WORK TO COMPLETE: Would you retype each of the records exactly as shown?

(Stored data entries)
--- --- ---
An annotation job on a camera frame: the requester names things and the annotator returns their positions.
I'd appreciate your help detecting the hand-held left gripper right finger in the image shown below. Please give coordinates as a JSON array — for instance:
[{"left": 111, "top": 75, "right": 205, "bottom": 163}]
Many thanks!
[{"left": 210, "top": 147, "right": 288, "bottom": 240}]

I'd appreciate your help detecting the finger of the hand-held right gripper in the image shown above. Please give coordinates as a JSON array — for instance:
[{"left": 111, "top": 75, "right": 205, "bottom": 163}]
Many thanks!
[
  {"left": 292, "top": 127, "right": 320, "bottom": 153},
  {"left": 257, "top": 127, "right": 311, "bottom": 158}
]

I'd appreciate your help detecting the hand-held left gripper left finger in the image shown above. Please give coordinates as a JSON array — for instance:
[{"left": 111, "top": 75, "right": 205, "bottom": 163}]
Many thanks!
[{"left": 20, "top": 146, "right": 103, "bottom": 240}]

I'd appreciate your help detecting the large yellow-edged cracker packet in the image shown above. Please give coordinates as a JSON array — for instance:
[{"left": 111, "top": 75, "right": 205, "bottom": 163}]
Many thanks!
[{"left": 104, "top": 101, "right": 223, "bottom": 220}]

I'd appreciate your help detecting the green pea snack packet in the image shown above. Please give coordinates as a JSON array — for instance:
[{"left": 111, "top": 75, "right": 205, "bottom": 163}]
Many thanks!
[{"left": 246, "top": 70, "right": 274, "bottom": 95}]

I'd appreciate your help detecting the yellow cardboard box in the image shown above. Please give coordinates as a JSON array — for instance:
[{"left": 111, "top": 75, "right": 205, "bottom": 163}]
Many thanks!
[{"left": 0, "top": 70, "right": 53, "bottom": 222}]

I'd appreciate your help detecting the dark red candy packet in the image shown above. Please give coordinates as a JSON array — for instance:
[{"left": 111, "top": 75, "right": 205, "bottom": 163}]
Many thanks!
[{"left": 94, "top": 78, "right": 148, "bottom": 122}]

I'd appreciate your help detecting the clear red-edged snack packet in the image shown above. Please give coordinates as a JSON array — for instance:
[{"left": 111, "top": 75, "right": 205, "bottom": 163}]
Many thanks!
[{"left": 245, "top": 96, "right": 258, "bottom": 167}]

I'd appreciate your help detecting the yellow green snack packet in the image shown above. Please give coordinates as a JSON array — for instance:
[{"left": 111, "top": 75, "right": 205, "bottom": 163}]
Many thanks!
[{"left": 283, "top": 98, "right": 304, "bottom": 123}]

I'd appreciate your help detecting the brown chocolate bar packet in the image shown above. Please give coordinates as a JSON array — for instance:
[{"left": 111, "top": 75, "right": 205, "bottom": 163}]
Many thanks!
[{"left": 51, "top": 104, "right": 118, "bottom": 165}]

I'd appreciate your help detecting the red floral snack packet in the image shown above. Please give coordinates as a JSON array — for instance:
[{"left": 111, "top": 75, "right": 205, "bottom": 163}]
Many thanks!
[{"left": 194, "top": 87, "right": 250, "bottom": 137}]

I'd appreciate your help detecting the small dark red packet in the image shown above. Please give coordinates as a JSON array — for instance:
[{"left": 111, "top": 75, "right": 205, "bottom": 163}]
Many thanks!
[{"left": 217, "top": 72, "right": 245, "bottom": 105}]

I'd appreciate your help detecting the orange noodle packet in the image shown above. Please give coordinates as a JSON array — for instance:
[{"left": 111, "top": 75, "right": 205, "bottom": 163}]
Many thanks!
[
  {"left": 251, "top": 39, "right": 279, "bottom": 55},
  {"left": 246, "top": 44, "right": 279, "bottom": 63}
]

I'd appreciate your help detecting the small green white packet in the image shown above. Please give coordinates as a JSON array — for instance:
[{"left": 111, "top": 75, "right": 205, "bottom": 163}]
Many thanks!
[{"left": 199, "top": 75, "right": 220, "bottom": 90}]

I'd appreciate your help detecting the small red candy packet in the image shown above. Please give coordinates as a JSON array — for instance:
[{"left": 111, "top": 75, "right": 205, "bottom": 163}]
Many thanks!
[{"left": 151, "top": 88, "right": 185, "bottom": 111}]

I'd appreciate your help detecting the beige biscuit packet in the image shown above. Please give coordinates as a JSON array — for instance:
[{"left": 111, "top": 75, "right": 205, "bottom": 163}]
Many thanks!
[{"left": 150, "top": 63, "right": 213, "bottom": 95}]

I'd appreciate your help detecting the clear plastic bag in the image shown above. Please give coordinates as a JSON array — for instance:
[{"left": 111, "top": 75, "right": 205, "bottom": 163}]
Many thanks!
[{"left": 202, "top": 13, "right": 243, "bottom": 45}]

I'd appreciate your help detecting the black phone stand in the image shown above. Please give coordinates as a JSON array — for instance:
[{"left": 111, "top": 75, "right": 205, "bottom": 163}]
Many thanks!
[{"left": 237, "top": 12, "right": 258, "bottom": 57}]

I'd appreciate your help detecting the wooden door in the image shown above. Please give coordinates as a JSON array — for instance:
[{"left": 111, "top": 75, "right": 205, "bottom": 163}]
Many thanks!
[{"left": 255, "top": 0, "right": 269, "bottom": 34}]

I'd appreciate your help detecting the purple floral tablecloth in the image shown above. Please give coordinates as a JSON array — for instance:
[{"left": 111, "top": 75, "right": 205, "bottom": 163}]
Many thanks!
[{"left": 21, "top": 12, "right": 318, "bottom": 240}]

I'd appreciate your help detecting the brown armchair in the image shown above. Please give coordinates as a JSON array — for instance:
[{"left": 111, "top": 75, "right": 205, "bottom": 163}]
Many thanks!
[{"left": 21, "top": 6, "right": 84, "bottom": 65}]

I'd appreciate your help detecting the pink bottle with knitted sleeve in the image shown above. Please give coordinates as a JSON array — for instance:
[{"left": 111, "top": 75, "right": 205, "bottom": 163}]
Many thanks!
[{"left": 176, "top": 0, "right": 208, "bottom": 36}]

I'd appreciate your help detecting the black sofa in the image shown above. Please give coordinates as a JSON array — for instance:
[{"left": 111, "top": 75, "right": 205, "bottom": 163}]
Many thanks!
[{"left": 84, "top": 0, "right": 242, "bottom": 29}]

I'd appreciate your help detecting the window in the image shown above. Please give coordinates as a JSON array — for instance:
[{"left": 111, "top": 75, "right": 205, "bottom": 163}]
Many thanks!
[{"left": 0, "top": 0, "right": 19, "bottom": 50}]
--- --- ---
EXPECTED ANSWER:
An annotation job on a camera frame: the requester names things and the annotator returns their positions.
I'd appreciate your help detecting the hand-held left gripper right finger in the image shown below. Please give coordinates as a JSON array — for instance:
[{"left": 111, "top": 75, "right": 205, "bottom": 163}]
Many thanks!
[{"left": 210, "top": 147, "right": 288, "bottom": 240}]

I'd appreciate your help detecting the finger of the hand-held right gripper in the image shown above. Please give coordinates as a JSON array — for instance:
[{"left": 111, "top": 75, "right": 205, "bottom": 163}]
Many thanks!
[
  {"left": 292, "top": 127, "right": 320, "bottom": 153},
  {"left": 257, "top": 127, "right": 311, "bottom": 158}
]

I'd appreciate your help detecting the hand-held left gripper left finger in the image shown above. Please give coordinates as a JSON array — for instance:
[{"left": 111, "top": 75, "right": 205, "bottom": 163}]
Many thanks!
[{"left": 20, "top": 146, "right": 103, "bottom": 240}]

I'd appreciate your help detecting the large yellow-edged cracker packet in the image shown above. Please give coordinates as a JSON array — for instance:
[{"left": 111, "top": 75, "right": 205, "bottom": 163}]
Many thanks!
[{"left": 104, "top": 101, "right": 223, "bottom": 220}]

I'd appreciate your help detecting the green pea snack packet in the image shown above. Please give coordinates as a JSON array — for instance:
[{"left": 111, "top": 75, "right": 205, "bottom": 163}]
Many thanks!
[{"left": 246, "top": 70, "right": 274, "bottom": 95}]

I'd appreciate your help detecting the yellow cardboard box in the image shown above. Please give coordinates as a JSON array — for instance:
[{"left": 111, "top": 75, "right": 205, "bottom": 163}]
Many thanks!
[{"left": 0, "top": 70, "right": 53, "bottom": 222}]

I'd appreciate your help detecting the dark red candy packet in the image shown above. Please give coordinates as a JSON array — for instance:
[{"left": 111, "top": 75, "right": 205, "bottom": 163}]
Many thanks!
[{"left": 94, "top": 78, "right": 148, "bottom": 122}]

I'd appreciate your help detecting the clear red-edged snack packet in the image shown above. Please give coordinates as a JSON array — for instance:
[{"left": 111, "top": 75, "right": 205, "bottom": 163}]
Many thanks!
[{"left": 245, "top": 96, "right": 258, "bottom": 167}]

I'd appreciate your help detecting the yellow green snack packet in the image shown above. Please give coordinates as a JSON array — for instance:
[{"left": 111, "top": 75, "right": 205, "bottom": 163}]
Many thanks!
[{"left": 283, "top": 98, "right": 304, "bottom": 123}]

I'd appreciate your help detecting the brown chocolate bar packet in the image shown above. Please give coordinates as a JSON array — for instance:
[{"left": 111, "top": 75, "right": 205, "bottom": 163}]
Many thanks!
[{"left": 51, "top": 104, "right": 118, "bottom": 165}]

I'd appreciate your help detecting the red floral snack packet in the image shown above. Please give coordinates as a JSON array — for instance:
[{"left": 111, "top": 75, "right": 205, "bottom": 163}]
Many thanks!
[{"left": 194, "top": 87, "right": 250, "bottom": 137}]

I'd appreciate your help detecting the small dark red packet in the image shown above. Please give coordinates as a JSON array — for instance:
[{"left": 111, "top": 75, "right": 205, "bottom": 163}]
Many thanks!
[{"left": 217, "top": 72, "right": 245, "bottom": 105}]

I'd appreciate your help detecting the orange noodle packet in the image shown above. Please give coordinates as a JSON array — for instance:
[{"left": 111, "top": 75, "right": 205, "bottom": 163}]
Many thanks!
[
  {"left": 251, "top": 39, "right": 279, "bottom": 55},
  {"left": 246, "top": 44, "right": 279, "bottom": 63}
]

I'd appreciate your help detecting the small green white packet in the image shown above. Please give coordinates as a JSON array — for instance:
[{"left": 111, "top": 75, "right": 205, "bottom": 163}]
Many thanks!
[{"left": 199, "top": 75, "right": 220, "bottom": 90}]

I'd appreciate your help detecting the small red candy packet in the image shown above. Please give coordinates as a JSON array — for instance:
[{"left": 111, "top": 75, "right": 205, "bottom": 163}]
Many thanks!
[{"left": 151, "top": 88, "right": 185, "bottom": 111}]

I'd appreciate your help detecting the beige biscuit packet in the image shown above. Please give coordinates as a JSON array — for instance:
[{"left": 111, "top": 75, "right": 205, "bottom": 163}]
Many thanks!
[{"left": 150, "top": 63, "right": 213, "bottom": 95}]

I'd appreciate your help detecting the clear plastic bag in the image shown above. Please give coordinates as a JSON array — for instance:
[{"left": 111, "top": 75, "right": 205, "bottom": 163}]
Many thanks!
[{"left": 202, "top": 13, "right": 243, "bottom": 45}]

I'd appreciate your help detecting the black phone stand in the image shown above. Please give coordinates as a JSON array — for instance:
[{"left": 111, "top": 75, "right": 205, "bottom": 163}]
Many thanks!
[{"left": 237, "top": 12, "right": 258, "bottom": 57}]

I'd appreciate your help detecting the wooden door in the image shown above. Please give coordinates as a JSON array — for instance:
[{"left": 111, "top": 75, "right": 205, "bottom": 163}]
Many thanks!
[{"left": 255, "top": 0, "right": 269, "bottom": 34}]

I'd appreciate your help detecting the purple floral tablecloth in the image shown above. Please give coordinates as a JSON array — for instance:
[{"left": 111, "top": 75, "right": 205, "bottom": 163}]
Many thanks!
[{"left": 21, "top": 12, "right": 318, "bottom": 240}]

I'd appreciate your help detecting the brown armchair in the image shown above. Please give coordinates as a JSON array — for instance:
[{"left": 111, "top": 75, "right": 205, "bottom": 163}]
Many thanks!
[{"left": 21, "top": 6, "right": 84, "bottom": 65}]

I'd appreciate your help detecting the pink bottle with knitted sleeve in the image shown above. Please give coordinates as a JSON array — for instance:
[{"left": 111, "top": 75, "right": 205, "bottom": 163}]
Many thanks!
[{"left": 176, "top": 0, "right": 208, "bottom": 36}]

I'd appreciate your help detecting the black sofa in the image shown above. Please give coordinates as a JSON array — for instance:
[{"left": 111, "top": 75, "right": 205, "bottom": 163}]
Many thanks!
[{"left": 84, "top": 0, "right": 242, "bottom": 29}]

I'd appreciate your help detecting the window in the image shown above. Please give coordinates as a JSON array — for instance:
[{"left": 111, "top": 75, "right": 205, "bottom": 163}]
Many thanks!
[{"left": 0, "top": 0, "right": 19, "bottom": 50}]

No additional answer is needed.